PROBLEM STATEMENT
Look below for lines that hold the string "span" and copy each one.

(Data excerpts)

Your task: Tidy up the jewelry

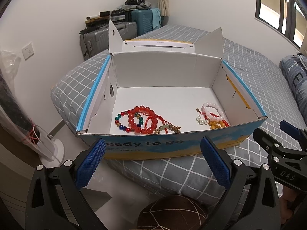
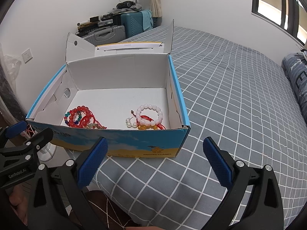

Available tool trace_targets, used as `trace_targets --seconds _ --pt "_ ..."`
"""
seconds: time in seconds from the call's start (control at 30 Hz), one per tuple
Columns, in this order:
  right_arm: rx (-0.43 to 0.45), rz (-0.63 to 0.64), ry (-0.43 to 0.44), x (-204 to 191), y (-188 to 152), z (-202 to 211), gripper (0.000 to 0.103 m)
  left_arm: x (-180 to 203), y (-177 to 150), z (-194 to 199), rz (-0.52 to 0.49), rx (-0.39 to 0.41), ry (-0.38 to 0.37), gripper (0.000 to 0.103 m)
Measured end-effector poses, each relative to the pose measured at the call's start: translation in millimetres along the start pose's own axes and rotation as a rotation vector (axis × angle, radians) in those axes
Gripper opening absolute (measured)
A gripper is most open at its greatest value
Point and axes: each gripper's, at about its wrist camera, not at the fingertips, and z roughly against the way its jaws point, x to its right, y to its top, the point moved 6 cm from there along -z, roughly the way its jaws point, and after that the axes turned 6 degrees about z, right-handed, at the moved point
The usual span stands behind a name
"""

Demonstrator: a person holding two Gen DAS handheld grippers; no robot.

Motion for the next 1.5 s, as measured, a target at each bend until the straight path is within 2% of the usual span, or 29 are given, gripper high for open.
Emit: trace_targets --seconds 0.63,1.5 --pt "0.0 0.002 -0.001 1.7 -1.2 0.2 0.095 3.8 0.3 2.7 -0.015 0.016 0.02 0.097" --pt "0.0 0.006 -0.004 3.5 -1.8 1.1 0.095 0.8 -1.6 -0.9 0.0 -0.015 0.018 0.097"
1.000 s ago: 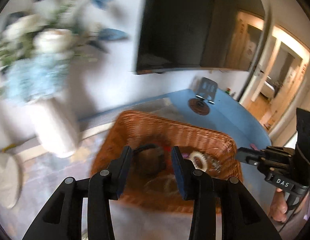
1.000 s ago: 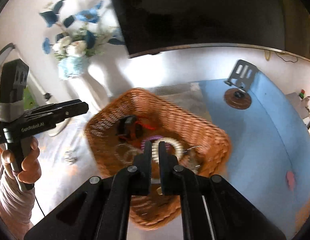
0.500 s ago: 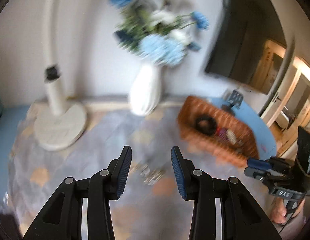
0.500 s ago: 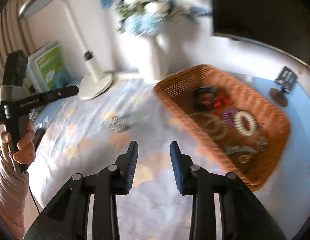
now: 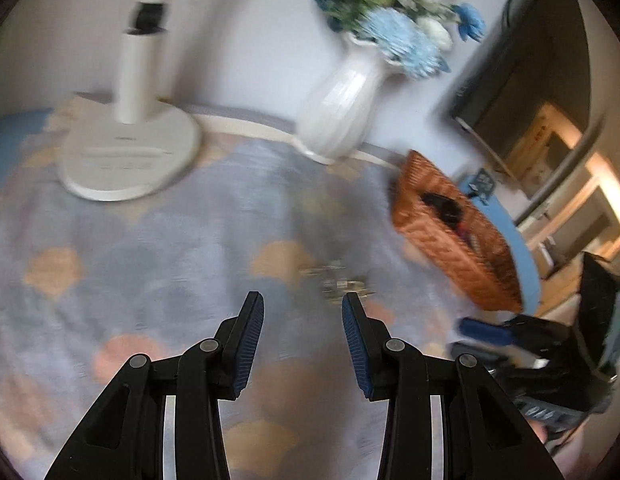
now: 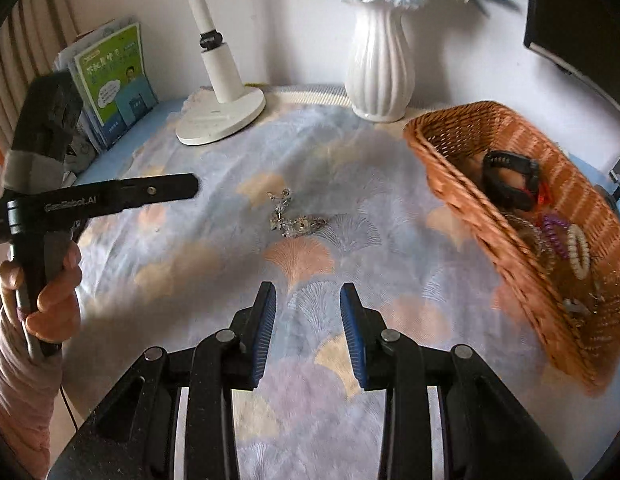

REPLY
The usual span stands behind a name
Motion for the next 1.5 s, as measured, a target at each bend until the straight path is within 2% of the usual span, or 29 are given, gripper high for open.

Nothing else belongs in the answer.